Return the run of lines below that opens with the line containing "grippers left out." and closes with the line containing "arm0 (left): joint", keeping each one exact.
——————————
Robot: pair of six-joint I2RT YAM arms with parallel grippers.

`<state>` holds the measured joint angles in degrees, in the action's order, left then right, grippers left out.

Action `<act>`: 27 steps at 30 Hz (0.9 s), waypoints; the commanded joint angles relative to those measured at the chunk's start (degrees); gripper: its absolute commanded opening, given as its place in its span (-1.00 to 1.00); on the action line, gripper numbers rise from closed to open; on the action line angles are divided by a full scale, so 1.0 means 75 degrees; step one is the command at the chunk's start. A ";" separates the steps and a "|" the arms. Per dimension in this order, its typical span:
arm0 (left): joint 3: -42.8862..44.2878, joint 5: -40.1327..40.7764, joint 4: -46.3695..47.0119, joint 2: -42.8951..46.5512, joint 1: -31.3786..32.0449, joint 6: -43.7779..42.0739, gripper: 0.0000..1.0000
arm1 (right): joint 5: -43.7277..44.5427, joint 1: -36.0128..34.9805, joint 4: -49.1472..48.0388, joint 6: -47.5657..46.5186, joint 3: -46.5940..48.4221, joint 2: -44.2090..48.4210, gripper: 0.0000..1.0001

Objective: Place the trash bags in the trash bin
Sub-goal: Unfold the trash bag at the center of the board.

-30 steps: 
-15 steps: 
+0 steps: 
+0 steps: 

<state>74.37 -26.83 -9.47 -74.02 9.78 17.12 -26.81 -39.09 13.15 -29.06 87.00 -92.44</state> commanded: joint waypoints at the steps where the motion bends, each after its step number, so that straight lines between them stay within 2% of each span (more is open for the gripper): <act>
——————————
Answer for the task:
`<state>` holds the measured joint angles in degrees, in the action's order, left then right, grippers left out.

Action `<act>`: 27 steps at 30 Hz (0.9 s), waypoints; the commanded joint angles relative to those measured at the chunk's start (degrees); gripper: its absolute commanded opening, given as its place in its span (-1.00 to 1.00); on the action line, gripper numbers rise from closed to open; on the action line angles are divided by a full scale, so 1.0 means 75 degrees; step one is the command at the chunk's start. A ";" separates the steps and a "|" the arms. Per dimension in this order, its typical span:
arm0 (left): joint 3: -42.8862..44.2878, joint 5: -40.1327..40.7764, joint 4: -46.3695..47.0119, joint 2: -42.8951..46.5512, joint 1: -31.3786..32.0449, joint 6: -43.7779..42.0739, gripper: 0.0000..1.0000

That finishes the output.